Return, exactly and in full, the lines of the records below starting at the one with "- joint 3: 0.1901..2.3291" and ending at the one with "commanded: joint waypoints", and no other lines.

[Dataset items]

__________

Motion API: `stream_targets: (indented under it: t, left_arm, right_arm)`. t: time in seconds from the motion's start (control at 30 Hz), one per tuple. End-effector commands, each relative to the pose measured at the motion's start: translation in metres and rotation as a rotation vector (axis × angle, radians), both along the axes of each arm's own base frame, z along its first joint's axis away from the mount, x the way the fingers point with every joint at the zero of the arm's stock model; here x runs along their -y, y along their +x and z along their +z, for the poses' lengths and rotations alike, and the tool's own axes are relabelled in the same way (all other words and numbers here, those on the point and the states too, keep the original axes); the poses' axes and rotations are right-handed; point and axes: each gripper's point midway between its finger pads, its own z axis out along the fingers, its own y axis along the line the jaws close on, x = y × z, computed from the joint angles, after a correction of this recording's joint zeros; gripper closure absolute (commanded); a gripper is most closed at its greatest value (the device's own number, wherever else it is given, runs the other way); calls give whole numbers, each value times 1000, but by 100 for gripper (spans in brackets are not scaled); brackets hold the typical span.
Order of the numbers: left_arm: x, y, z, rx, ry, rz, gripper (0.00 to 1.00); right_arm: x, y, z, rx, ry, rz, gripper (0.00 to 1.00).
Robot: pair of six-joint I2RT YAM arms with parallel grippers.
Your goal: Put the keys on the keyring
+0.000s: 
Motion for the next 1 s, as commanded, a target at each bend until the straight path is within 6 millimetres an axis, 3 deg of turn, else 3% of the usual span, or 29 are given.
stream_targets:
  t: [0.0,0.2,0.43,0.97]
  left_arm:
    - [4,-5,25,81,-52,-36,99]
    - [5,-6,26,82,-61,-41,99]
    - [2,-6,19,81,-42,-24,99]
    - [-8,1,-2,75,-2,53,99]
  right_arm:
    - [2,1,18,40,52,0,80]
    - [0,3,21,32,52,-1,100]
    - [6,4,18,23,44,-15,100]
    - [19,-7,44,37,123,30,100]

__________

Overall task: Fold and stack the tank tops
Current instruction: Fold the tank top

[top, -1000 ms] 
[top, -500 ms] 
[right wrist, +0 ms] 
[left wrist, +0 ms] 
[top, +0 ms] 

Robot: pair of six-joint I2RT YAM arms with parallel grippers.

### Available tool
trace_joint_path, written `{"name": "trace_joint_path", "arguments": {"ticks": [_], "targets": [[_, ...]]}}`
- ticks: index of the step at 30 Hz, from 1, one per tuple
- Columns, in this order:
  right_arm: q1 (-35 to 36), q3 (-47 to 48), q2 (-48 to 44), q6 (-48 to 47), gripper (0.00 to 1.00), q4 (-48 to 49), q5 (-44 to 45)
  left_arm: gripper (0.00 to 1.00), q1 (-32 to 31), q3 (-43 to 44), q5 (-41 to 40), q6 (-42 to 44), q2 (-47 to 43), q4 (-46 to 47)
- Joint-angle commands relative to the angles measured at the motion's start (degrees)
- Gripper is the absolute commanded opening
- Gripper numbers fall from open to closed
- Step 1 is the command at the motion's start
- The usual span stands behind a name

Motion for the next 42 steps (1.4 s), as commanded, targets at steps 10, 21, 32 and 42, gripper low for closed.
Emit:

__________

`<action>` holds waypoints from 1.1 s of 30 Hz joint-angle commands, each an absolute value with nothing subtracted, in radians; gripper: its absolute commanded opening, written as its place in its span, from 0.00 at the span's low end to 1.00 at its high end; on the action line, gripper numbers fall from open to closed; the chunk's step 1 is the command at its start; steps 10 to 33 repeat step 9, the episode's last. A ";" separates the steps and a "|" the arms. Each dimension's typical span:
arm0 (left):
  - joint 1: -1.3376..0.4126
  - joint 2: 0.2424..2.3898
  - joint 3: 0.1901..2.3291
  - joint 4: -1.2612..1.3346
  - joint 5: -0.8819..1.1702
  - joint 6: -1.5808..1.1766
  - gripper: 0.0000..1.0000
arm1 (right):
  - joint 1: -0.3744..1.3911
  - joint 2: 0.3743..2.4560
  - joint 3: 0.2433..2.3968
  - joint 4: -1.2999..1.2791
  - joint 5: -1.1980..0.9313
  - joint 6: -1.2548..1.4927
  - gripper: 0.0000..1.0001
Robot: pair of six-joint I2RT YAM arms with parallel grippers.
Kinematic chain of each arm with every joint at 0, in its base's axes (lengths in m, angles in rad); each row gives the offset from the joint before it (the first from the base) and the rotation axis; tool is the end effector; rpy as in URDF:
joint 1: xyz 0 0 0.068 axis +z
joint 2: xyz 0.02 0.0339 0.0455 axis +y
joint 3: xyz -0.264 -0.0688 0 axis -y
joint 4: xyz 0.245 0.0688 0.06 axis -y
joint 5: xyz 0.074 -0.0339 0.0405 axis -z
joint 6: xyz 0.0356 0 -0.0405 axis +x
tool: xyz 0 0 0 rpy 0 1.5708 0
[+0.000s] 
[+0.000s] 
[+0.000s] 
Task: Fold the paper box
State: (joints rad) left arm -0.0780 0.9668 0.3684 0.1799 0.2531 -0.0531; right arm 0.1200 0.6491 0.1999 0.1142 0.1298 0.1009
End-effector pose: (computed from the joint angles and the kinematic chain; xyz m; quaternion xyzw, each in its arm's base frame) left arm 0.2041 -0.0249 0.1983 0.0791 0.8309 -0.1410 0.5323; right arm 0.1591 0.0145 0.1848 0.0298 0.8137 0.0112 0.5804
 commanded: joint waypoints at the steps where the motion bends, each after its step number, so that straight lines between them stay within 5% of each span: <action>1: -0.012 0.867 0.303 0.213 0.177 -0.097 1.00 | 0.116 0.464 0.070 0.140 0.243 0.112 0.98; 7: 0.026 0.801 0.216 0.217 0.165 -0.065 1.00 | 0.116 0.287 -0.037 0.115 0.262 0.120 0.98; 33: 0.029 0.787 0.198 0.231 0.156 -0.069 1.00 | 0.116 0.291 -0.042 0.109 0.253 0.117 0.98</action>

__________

[RESPONSE TO THE EXERCISE]
  - joint 3: 0.1901..2.3291
  - joint 4: -1.2612..1.3346
  - joint 5: -0.8819..1.1702
  - joint 6: -1.5808..1.1766
  - gripper: 0.0000..1.0000
arm1 (right):
  - joint 1: -0.3744..1.3911
  - joint 2: 0.3743..2.4560
  - joint 3: 0.2433..2.3968
  - joint 4: -1.2999..1.2791
  - joint 5: -1.1980..0.9313
  - joint 6: -1.2548..1.4927
  - gripper: 0.0000..1.0001
Robot: pair of six-joint I2RT YAM arms with parallel grippers.
Kinematic chain of each arm with every joint at 0, in its base's axes (lengths in m, angles in rad); each row gives the offset from the joint before it (the first from the base) and the rotation axis; tool is the end effector; rpy as in URDF:
joint 1: xyz 0 0 0.068 axis +z
joint 2: xyz 0.02 0.0339 0.0455 axis +y
joint 3: xyz -0.264 -0.0688 0 axis -y
joint 4: xyz 0.245 0.0688 0.06 axis -y
joint 5: xyz 0.074 -0.0339 0.0405 axis -z
joint 6: xyz 0.0356 0 -0.0405 axis +x
tool: xyz 0 0 0 rpy 0 1.5708 0
[+0.000s] 
[+0.000s] 
[+0.000s] 
Task: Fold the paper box
State: (joints rad) left arm -0.0780 0.9668 0.3684 0.1799 0.2531 -0.0531; right arm 0.1200 0.6491 0.1999 0.1142 0.1298 0.1009
End-effector pose: (computed from the joint angles and the kinematic chain; xyz m; quaternion xyzw, each in its arm's base frame) left arm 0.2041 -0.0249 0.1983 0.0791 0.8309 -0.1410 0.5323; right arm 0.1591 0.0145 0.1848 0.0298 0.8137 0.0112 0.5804
 commanded: joint waypoints at the steps where the motion bends, each after its step number, so that straight lines between them stay within 5% of each span: <action>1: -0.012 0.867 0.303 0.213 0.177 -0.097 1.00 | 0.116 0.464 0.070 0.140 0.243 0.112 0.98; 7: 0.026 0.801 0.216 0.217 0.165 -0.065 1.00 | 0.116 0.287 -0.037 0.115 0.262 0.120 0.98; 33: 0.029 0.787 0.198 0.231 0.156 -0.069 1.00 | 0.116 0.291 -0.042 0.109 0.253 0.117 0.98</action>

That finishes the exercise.